# Michael Butler?



## Reformed1 (Jul 5, 2005)

Does anyone know if Michael Butler has a website or at least a place where I can find some of his material? I've googled him but I can't seem to pull anything up.

[Edited on 11/04/2004 by Reformed1]


----------



## crhoades (Jul 5, 2005)

Online Article:
http://web.archive.org/web/19980626122617/www.scccs.org/jun97.html


http://www.cmfnow.com/index.asp?PageAction=VIEWCATS&Category=423

http://www.cmfnow.com/index.asp?PageAction=VIEWPROD&ProdID=16
His article on Transcendental Arguments in Bahnsen's Festschrift: The Standard Bearer is worth the price of the book.

Website?
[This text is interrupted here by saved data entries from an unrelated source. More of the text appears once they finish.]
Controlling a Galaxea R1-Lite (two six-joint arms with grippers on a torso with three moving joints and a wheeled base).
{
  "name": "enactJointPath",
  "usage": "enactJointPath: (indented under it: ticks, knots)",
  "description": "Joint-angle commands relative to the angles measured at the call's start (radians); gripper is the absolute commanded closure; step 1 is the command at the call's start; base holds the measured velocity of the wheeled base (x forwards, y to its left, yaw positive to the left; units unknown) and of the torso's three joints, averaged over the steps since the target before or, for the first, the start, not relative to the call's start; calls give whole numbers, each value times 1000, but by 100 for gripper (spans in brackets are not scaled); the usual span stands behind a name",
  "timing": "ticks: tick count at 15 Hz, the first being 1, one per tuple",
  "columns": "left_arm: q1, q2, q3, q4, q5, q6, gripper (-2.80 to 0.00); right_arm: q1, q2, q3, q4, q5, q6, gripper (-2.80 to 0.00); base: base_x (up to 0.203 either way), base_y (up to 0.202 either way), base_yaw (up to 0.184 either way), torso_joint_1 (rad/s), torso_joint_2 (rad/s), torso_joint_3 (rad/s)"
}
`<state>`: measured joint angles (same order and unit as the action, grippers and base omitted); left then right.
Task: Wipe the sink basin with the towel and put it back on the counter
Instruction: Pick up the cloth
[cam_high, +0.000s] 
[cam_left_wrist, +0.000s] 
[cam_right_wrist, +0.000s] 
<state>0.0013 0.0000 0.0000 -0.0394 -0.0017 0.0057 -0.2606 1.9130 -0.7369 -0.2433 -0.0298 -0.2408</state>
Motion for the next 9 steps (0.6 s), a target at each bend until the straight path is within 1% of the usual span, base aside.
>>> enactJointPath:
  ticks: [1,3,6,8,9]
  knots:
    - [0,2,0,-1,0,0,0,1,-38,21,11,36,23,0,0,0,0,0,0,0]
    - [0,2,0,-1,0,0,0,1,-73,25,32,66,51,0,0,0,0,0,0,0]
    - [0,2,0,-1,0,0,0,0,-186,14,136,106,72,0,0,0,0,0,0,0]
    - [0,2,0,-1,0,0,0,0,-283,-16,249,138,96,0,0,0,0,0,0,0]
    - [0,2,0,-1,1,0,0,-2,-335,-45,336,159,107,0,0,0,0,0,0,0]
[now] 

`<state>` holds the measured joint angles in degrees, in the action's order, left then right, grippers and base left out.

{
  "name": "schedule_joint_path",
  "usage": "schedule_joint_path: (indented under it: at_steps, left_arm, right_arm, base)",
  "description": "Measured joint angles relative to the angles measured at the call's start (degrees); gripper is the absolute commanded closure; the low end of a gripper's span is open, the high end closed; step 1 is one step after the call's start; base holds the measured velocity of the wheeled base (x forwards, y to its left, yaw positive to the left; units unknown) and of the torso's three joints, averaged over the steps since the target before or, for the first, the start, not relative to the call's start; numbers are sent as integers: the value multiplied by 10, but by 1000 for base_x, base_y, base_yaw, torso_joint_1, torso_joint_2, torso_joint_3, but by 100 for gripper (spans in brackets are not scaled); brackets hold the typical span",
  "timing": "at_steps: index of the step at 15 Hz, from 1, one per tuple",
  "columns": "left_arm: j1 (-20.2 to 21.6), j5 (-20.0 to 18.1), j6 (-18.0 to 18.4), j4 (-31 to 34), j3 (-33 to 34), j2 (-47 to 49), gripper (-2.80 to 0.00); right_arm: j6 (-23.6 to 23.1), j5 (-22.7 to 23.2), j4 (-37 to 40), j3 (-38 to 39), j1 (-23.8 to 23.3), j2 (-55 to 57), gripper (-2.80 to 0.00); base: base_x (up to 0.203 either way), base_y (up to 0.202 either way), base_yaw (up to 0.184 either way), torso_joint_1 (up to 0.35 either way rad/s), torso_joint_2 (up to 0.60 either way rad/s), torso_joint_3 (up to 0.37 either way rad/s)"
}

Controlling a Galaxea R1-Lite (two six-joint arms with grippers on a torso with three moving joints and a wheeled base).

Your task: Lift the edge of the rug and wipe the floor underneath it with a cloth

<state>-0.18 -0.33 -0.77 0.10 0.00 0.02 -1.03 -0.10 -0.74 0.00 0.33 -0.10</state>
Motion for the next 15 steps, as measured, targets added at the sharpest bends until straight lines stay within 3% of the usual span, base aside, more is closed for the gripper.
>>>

Dunno...


----------



## Reformed1 (Jul 5, 2005)

Thanks Chris, I'll check these out.


----------



## openairboy (Jul 5, 2005)

> _Originally posted by crhoades_
> His article on Transcendental Arguments in Bahnsen's Festschrift: The Standard Bearer is worth the price of the book.



The back of the Frestschrift mentions a forthcoming book. Do you have any details on this?

Thanks,
openairboy

[Edited on 7-5-2005 by openairboy]


----------



## J Andrew Deane (Jul 27, 2005)

I don't think it's coming out too soon....but what do I know?


----------